View all posts by James Howard Kunstler
James Howard Kunstler is the author of many books including (non-fiction) The Geography of Nowhere, The City in Mind: Notes on the Urban Condition, Home from Nowhere, The Long Emergency and the four-book series of World Made By Hand novels, set in a post economic crash American future. His most recent book is Living in the Long Emergency; Global Crisis, the Failure of the Futurists, and the Early Adapters Who Are Showing Us the Way Forward. Jim lives on a homestead in Washington County, New. York, where he tends his garden and communes with his chickens.

14 Responses to “October 2023”

  1. MX Vet 57 October 3, 2023 at 9:56 am #

    Yikes! That looks like the south end of a north bound mule.

    • BackRowHeckler October 4, 2023 at 6:38 pm #

      This looks like it would make a good place to house the tens of thousands of illegals currently arriving in this sanctuary city: spacious, new, and with central heat … better than tents in Central Park they are putting them in now.

      Where’s the heart, NYC?

  2. par4 October 3, 2023 at 10:11 am #

    The entrance made me think of the original movie “The Day the Earth Stood Still”.

    • RCAnderson October 10, 2023 at 8:58 pm #

      Ha ha, you’re right! Now, Gort comes down and everyone runs away. Meringa; Klaatu Barada Nicto!

  3. Zoltar October 3, 2023 at 10:16 am #

    A flat-topped, square box. Who would think of that?

  4. tom clark October 3, 2023 at 4:27 pm #

    History is a harsh mistress, indeed. If only the human race understood this.

    BTW, happy 75th this month, Jimbo.
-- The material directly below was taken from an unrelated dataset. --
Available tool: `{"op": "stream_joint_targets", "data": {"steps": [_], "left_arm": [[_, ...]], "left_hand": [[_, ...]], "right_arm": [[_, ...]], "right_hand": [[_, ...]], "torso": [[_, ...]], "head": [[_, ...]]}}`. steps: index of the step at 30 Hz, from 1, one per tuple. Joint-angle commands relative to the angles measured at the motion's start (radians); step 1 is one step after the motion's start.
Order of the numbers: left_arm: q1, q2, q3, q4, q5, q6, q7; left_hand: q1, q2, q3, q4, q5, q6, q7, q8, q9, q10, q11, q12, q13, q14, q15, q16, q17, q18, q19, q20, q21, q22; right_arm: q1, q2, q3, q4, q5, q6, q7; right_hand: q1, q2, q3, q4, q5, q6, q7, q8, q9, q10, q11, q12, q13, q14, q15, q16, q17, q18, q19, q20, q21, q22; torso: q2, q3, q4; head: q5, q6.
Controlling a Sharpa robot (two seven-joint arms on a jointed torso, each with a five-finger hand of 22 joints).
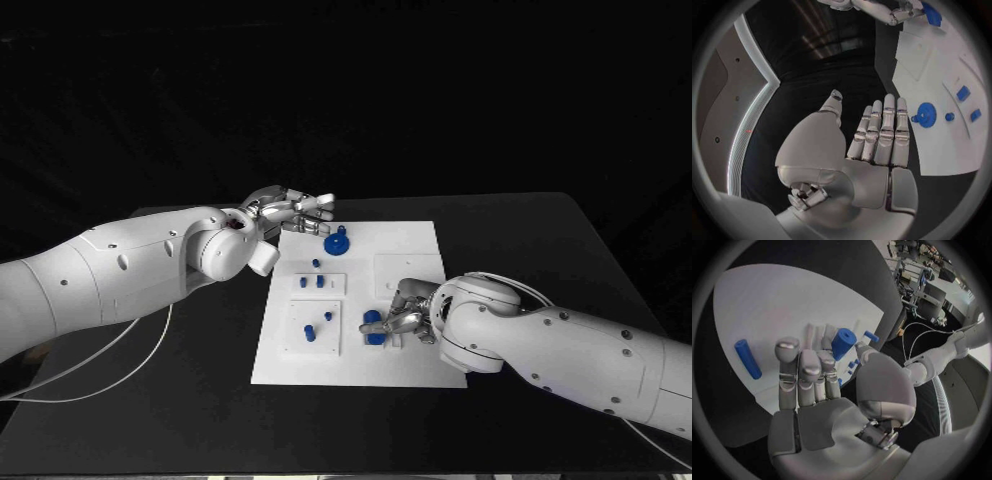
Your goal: Assemble the parts on the task board
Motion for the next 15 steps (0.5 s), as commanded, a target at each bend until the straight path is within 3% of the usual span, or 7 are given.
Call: {"op": "stream_joint_targets", "data": {"steps": [1,6,11,15], "left_arm": [[0.002,0.003,0.001,0.002,-0.002,0.004,0.004],[0.002,0.003,0.001,0.001,-0.002,0.004,0.003],[0.001,0.001,0.001,0.001,-0.003,0.004,0.002],[0.001,-0.001,0.001,0.0,-0.004,0.004,0.001]], "left_hand": [[-0.001,-0.006,0.0,0.004,-0.001,-0.008,0.001,-0.003,0.0,-0.008,0.0,-0.003,0.001,-0.008,-0.001,-0.005,-0.001,-0.005,-0.006,0.004,-0.007,-0.001],[-0.001,-0.006,0.0,0.004,-0.001,-0.008,0.001,-0.003,0.0,-0.008,0.0,-0.003,0.001,-0.008,-0.001,-0.005,-0.001,-0.005,-0.006,0.004,-0.007,-0.001],[-0.001,-0.006,0.0,0.004,-0.001,-0.008,0.001,-0.003,0.0,-0.008,0.0,-0.003,0.001,-0.008,-0.001,-0.005,-0.001,-0.005,-0.006,0.004,-0.007,-0.001],[-0.001,-0.006,0.0,0.004,-0.001,-0.008,0.001,-0.003,0.0,-0.008,0.0,-0.003,0.001,-0.008,-0.001,-0.005,-0.001,-0.005,-0.006,0.004,-0.007,-0.001]], "right_arm": [[-0.001,0.001,-0.001,0.003,-0.008,0.009,-0.017],[-0.001,-0.004,-0.001,0.012,-0.009,-0.009,-0.008],[-0.001,-0.027,-0.001,0.032,-0.006,-0.026,0.015],[-0.001,-0.047,0.0,0.051,0.009,-0.034,0.031]], "right_hand": [[-0.001,0.011,-0.032,0.001,-0.002,-0.007,-0.002,0.006,0.001,-0.006,0.001,-0.003,-0.002,0.0,-0.002,-0.004,0.001,-0.003,0.055,-0.005,-0.005,0.015],[0.006,0.018,-0.045,0.002,-0.001,-0.005,-0.002,0.006,0.001,-0.004,0.001,-0.001,-0.001,0.002,-0.002,-0.005,0.002,-0.003,0.056,-0.005,-0.002,0.016],[0.049,0.021,0.002,-0.009,-0.002,-0.001,-0.003,0.006,0.001,-0.003,0.0,-0.001,-0.001,0.003,-0.003,-0.005,0.003,-0.003,0.056,-0.006,-0.001,0.015],[0.053,0.019,0.005,-0.006,-0.002,-0.002,-0.003,0.005,0.001,-0.003,0.0,-0.002,-0.002,0.003,-0.004,-0.007,0.003,-0.003,0.056,-0.007,-0.001,0.015]], "torso": [[0.0,-0.0004,-0.0001],[0.0,0.0002,0.0012],[0.001,0.0,0.0015],[0.0,0.0,0.0001]], "head": [[-0.001,0.0],[-0.001,0.0],[0.0,-0.001],[0.003,-0.001]]}}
I wonder where this monstrosity will be in 75 years?

    • MrMangoOnMyShoulder October 20, 2023 at 10:24 pm #

      In the East River.

  5. KappaJoe October 3, 2023 at 5:13 pm #

    This is way less hideous than most things posted in this section. Aesthetically, I kind of like it in a performing arts sort of way, but the electricity bill looks to be quite needlessly substantial. The globo-warmo folks might have glue themselves to the pavement near the entrance as a protest performance – but is it art?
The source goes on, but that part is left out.